> [TASK INSTRUCTIONS]: Each line of the material, from the first through the one containing "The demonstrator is", is to be written out exactly.

-- SOURCE DATA follows --

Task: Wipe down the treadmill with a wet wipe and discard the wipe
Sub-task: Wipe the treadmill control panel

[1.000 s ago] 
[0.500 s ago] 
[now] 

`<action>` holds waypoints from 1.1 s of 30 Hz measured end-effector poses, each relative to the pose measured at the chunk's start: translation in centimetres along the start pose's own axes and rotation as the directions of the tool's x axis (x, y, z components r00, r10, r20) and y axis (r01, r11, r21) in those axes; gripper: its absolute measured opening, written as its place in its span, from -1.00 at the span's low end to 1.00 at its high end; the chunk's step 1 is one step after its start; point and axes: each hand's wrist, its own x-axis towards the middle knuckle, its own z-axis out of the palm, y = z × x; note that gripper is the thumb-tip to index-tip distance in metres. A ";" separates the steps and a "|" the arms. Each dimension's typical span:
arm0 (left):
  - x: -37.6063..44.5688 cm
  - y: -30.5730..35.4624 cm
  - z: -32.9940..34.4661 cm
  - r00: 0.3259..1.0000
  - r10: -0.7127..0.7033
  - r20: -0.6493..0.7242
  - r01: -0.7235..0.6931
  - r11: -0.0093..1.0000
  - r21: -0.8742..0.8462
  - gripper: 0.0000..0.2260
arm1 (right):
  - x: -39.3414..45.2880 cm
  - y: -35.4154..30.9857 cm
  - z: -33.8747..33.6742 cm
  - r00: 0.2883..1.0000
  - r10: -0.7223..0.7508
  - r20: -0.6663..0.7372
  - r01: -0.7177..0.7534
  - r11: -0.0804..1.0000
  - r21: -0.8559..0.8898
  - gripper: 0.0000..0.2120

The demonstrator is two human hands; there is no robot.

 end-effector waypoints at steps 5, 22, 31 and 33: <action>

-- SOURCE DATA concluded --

> [COMPLETED TASK]:
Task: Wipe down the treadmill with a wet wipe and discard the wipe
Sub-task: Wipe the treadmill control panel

[1.000 s ago] 
[0.500 s ago] 
[now] 

`<action>` holds waypoints from 1.1 s of 30 Hz measured end-effector poses, each relative to the pose measured at the chunk's start: translation in centimetres along the start pose's own axes and rotation as the directions of the tool's x axis (x, y, z components r00, r10, r20) and y axis (r01, r11, r21) in those axes; gripper: its absolute measured opening, written as its place in its span, from -1.00 at the span's low end to 1.00 at its high end; the chunk's step 1 is one step after its start; point and axes: each hand's wrist, its own x-axis towards the middle knuckle, its own z-axis out of the palm, y = z × x; note that gripper is the thumb-tip to index-tip distance in metres. A ";" separates the steps and a "|" the arms. Each dimension's typical span:
arm0 (left):
  - x: -37.6063..44.5688 cm
  - y: -30.5730..35.4624 cm
  - z: -32.9940..34.4661 cm
  - r00: 0.3259..1.0000
  - r10: -0.7127..0.7033
  - r20: -0.6493..0.7242
  - r01: -0.7235..0.6931
  - r11: -0.0093..1.0000
  - r21: -0.8742..0.8462
  - gripper: 0.0000..0.2260
arm1 (right):
  - x: -39.3414..45.2880 cm
  - y: -35.4154..30.9857 cm
  - z: -33.8747..33.6742 cm
  - r00: 0.2883..1.0000
  - r10: -0.7223..0.7508
  - r20: -0.6663..0.7372
  - r01: -0.7177..0.7534
  - r11: -0.0804..1.0000
  - r21: -0.8559..0.8898
  - gripper: 0.0000..0.2120

The demonstrator is two human hands; there is no robot.

The output requires nothing else.